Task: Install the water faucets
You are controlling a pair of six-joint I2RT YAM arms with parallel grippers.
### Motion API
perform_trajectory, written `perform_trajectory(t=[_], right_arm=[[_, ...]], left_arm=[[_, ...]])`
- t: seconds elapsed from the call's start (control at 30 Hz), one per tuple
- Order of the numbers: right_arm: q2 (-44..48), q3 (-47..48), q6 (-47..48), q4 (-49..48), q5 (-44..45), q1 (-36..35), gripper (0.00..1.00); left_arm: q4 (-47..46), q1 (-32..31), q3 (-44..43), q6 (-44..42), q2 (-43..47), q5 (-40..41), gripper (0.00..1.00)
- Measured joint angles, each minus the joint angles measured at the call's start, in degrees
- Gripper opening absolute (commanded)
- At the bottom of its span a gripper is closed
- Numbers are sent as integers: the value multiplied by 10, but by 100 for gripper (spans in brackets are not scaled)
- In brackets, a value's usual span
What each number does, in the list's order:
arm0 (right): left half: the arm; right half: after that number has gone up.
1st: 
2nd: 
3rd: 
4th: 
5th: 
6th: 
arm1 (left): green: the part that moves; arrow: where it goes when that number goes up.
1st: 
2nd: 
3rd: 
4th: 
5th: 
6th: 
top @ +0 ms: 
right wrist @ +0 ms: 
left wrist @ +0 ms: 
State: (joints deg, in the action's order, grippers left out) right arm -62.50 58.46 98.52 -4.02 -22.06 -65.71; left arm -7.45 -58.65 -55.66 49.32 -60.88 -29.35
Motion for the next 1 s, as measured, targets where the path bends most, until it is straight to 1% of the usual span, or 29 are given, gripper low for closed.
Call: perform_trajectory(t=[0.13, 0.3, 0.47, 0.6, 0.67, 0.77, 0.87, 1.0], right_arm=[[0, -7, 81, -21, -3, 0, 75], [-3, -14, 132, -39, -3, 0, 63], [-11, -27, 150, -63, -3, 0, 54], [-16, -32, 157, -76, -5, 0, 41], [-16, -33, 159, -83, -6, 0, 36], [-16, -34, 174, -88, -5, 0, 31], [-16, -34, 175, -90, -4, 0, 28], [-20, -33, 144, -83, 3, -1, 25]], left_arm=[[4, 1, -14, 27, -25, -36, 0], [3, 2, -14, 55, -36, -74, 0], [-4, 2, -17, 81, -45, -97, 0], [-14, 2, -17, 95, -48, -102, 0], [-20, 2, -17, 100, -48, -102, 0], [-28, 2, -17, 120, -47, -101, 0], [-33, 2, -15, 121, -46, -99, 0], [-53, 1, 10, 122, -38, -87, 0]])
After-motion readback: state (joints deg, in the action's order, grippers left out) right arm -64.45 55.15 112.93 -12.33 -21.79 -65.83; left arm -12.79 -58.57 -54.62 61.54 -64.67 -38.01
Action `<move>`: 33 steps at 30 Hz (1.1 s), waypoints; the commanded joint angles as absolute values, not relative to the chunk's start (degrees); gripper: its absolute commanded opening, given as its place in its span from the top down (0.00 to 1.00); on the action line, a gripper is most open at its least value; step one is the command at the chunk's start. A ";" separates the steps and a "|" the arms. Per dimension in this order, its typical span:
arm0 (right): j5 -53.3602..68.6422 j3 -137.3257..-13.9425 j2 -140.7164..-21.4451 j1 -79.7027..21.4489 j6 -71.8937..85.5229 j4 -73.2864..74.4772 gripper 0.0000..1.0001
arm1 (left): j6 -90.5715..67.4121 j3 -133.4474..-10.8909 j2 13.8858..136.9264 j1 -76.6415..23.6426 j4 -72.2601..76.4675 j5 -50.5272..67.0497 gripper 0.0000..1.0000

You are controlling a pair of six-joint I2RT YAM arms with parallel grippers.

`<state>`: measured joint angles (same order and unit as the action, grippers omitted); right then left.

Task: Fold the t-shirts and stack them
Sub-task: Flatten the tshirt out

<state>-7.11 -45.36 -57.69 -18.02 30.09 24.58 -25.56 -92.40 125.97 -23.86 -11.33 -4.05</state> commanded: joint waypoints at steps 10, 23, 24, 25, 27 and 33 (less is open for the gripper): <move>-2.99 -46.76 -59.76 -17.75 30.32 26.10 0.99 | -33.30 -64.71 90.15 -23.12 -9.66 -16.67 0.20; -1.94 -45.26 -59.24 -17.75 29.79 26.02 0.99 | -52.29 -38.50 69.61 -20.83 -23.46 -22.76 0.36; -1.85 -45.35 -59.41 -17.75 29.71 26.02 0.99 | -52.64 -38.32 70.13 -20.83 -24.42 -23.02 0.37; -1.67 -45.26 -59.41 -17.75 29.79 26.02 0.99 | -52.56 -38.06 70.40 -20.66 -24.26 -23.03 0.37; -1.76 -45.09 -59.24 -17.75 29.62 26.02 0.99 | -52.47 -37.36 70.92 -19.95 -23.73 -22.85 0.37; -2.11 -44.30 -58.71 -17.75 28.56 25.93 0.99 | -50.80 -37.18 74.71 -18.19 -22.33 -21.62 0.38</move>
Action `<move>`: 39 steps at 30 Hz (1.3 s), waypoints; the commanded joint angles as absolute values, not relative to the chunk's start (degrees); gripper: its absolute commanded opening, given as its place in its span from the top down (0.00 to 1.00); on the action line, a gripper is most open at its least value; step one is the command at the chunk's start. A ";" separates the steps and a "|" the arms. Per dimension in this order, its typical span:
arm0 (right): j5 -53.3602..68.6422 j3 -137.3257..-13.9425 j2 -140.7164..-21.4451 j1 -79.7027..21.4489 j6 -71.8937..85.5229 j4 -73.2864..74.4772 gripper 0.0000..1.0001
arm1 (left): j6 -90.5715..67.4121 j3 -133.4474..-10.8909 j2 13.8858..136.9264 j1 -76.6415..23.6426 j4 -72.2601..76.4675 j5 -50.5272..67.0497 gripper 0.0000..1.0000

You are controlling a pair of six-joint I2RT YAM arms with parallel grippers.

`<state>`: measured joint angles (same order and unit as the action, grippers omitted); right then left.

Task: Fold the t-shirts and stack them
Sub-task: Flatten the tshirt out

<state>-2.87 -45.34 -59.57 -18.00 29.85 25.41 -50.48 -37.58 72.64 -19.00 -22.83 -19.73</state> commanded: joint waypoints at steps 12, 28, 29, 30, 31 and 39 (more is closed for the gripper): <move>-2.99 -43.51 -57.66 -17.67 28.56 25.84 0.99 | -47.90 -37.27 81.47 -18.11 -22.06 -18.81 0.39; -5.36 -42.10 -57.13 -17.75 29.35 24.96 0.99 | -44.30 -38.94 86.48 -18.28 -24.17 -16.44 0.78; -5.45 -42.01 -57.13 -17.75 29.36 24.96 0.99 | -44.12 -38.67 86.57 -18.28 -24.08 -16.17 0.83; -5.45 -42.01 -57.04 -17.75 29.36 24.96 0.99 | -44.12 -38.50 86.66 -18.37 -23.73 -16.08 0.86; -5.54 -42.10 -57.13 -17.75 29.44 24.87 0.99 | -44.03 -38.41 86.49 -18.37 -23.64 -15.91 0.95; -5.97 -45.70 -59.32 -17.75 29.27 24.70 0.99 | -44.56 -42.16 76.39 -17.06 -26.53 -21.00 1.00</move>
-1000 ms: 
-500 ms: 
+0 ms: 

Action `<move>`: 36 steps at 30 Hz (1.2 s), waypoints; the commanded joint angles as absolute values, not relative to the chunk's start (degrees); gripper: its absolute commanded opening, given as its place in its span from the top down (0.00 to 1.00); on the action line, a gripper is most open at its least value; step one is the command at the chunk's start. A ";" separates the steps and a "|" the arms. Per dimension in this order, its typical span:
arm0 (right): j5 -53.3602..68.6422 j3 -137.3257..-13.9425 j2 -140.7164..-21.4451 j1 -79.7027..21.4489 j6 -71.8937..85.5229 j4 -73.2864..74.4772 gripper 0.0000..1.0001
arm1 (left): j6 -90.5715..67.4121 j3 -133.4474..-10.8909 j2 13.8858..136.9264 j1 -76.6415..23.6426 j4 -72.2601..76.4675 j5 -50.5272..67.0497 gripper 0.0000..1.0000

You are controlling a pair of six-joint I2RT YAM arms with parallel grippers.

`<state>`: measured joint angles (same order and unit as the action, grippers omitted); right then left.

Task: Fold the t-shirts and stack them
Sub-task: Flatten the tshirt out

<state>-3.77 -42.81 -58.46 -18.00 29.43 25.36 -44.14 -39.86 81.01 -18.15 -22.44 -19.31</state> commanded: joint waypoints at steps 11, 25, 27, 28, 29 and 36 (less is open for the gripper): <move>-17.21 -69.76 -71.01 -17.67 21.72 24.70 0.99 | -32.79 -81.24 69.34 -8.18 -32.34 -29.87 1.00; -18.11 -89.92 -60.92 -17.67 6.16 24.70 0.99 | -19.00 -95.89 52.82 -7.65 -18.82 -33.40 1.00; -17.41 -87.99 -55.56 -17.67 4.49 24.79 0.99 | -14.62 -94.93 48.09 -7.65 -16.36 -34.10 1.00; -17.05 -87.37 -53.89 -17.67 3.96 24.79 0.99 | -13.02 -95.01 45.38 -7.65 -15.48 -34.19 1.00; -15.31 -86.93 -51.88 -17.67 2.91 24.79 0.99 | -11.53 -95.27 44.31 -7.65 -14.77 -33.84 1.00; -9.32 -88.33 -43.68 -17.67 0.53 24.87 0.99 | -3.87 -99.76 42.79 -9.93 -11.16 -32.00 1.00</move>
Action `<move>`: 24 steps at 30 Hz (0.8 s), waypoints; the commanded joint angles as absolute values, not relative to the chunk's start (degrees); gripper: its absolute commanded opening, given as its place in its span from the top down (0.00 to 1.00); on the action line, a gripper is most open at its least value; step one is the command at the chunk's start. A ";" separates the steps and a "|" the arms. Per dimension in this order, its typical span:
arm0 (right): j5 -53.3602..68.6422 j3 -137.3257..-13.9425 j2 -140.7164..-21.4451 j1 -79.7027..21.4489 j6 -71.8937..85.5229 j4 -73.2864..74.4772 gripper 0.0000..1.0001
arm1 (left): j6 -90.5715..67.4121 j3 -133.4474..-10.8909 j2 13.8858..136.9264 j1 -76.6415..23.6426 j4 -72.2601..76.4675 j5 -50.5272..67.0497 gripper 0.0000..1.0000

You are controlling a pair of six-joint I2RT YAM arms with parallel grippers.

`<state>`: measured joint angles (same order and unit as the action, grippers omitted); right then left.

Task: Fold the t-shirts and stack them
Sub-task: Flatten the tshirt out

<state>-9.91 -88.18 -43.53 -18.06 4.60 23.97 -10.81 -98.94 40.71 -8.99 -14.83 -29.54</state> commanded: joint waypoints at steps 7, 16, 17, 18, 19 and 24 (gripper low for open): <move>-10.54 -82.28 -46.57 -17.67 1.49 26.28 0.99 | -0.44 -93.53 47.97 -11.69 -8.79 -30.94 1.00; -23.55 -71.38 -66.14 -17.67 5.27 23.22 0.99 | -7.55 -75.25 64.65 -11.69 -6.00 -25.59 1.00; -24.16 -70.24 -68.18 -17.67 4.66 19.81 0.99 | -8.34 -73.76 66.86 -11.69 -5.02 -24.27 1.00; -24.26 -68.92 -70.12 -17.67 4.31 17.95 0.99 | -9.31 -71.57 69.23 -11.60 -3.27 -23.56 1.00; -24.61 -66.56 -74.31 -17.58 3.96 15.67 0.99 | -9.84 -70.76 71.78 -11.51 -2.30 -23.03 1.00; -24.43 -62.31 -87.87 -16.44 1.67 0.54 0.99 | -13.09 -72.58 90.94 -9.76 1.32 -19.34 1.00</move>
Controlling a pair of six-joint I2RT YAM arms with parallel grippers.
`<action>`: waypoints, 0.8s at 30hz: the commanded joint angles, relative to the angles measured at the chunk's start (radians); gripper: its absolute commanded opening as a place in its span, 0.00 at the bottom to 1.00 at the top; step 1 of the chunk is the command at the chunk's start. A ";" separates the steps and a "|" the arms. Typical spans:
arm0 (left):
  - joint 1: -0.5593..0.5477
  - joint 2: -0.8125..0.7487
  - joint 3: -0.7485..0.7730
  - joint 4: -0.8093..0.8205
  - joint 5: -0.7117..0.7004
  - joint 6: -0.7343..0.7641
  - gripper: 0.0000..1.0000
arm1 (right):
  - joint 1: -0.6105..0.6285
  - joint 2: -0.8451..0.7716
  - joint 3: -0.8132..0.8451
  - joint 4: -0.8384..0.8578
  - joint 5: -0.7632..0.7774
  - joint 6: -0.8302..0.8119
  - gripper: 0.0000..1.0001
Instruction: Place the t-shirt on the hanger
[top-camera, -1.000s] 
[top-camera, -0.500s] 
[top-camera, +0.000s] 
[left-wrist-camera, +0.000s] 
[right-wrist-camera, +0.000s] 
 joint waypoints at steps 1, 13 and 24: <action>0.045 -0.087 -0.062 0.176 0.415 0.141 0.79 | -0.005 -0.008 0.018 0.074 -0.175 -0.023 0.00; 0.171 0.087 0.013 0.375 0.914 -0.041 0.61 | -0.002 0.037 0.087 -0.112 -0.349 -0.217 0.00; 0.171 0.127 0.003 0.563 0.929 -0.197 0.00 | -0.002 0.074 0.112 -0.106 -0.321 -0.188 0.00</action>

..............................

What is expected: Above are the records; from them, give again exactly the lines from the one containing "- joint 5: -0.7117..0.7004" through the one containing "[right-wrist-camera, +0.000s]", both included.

Reply:
  - joint 5: -0.7117..0.7004
  - joint 6: -0.7343..0.7641
  - gripper: 0.0000..1.0000
arm1 (right):
  - joint 1: -0.6105..0.6285
  - joint 2: -0.8451..0.7716
  - joint 3: -0.8132..0.8451
  - joint 4: -0.8384..0.8578
  - joint 5: -0.7632..0.7774
  - joint 6: -0.8302..0.8119
  - gripper: 0.0000..1.0001
Instruction: Place the t-shirt on the hanger
[top-camera, -1.000s] 
[top-camera, -0.500s] 
[top-camera, +0.000s] 
[left-wrist-camera, +0.000s] 
[right-wrist-camera, +0.000s] 

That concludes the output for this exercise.